Court: Division of Administrative Hearings, Florida Number: 90-000028 Visitors: 3
Petitioner: VERDALE BAPTISTE
Respondent: DEPARTMENT OF HEALTH AND REHABILITATIVE SERVICES
Judges: K. N. AYERS
Agency: Department of Management Services
Locations: Bartow, Florida
Filed: Jan. 03, 1990
Status: Closed
Recommended Order on Thursday, June 28, 1990.

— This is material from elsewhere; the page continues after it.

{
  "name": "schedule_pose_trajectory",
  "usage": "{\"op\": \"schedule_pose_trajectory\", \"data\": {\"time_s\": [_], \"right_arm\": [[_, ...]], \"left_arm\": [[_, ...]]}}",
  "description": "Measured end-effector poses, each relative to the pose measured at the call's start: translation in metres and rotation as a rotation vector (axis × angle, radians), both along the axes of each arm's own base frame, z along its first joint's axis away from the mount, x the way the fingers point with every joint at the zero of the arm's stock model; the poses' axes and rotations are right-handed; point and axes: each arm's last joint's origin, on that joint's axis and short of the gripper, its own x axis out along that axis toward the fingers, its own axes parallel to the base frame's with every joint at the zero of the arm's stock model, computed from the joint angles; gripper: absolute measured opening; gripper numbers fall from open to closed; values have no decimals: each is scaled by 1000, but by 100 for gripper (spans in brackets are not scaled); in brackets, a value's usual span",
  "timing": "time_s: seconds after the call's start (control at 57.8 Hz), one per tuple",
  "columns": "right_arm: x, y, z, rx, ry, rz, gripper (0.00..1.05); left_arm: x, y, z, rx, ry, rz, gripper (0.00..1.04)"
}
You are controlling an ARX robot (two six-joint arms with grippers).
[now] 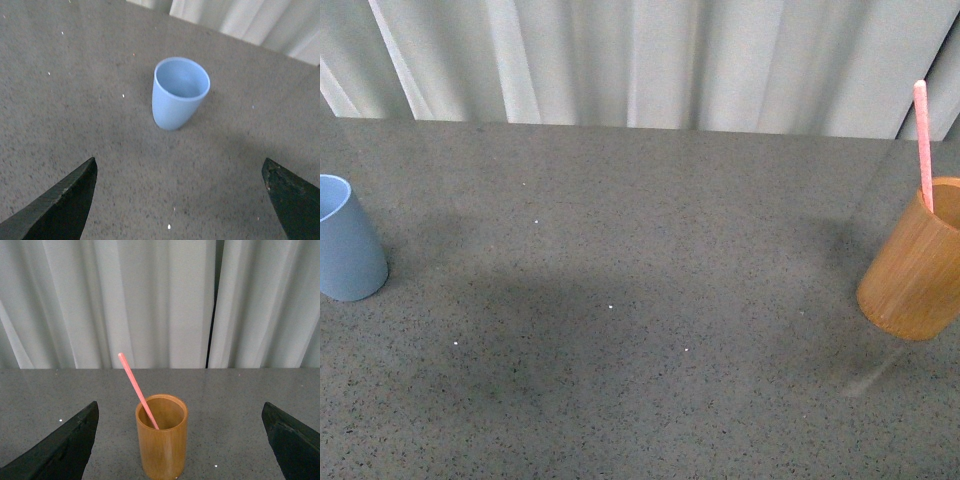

Latest Update: Jun. 28, 1990
Summary: Whether Respondent abandoned her position as a food service worker at the Polk Regional Juvenile Detention Center, Bartow, Florida, on or about October 27, 1989.Abandonment of position case evidence did not support abandonment. No authorization to award attorney fees and costs.
90-0028.PDF

STATE OF FLORIDA

DIVISION OF ADMINISTRATIVE HEARINGS


DEPARTMENT OF HEALTH AND )

REHABILITATIVE SERVICES, )

)

Petitioner, )

)

vs. ) CASE NO. 90-0028

)

VERDALE BAPTISTE, )

)

Respondent. )

)


RECOMMENDED ORDER


Pursuant to notice, the Division of Administrative Hearings, by its duly designated Hearing Officer, K. N. Ayers, held a public hearing in the above- styled case on May 22, 1990, at Bartow, Florida.


APPEARANCES


For Petitioner: Jack D. Farley, Esquire

4000 W. Martin Luther King Jr., Blvd.

Tampa, FL 33614


For Respondent: Brent Creighton, Esquire

Post Office Box 1089 Lakeland, FL 33802


STATEMENT OF THE ISSUES


Whether Respondent abandoned her position as a food service worker at the Polk Regional Juvenile Detention Center, Bartow, Florida, on or about October 27, 1989.


PRELIMINARY STATEMENT


By letter dated October 27, 1989, the Department of Health and Rehabilitative Services (DHRS), Petitioner, advised Verdale Baptiste, Respondent, that by reason of her absence from work October 23, 24, 25, 26 and 27, 1989, without authorization, she was deemed to have abandoned her position and to have resigned from the career service system.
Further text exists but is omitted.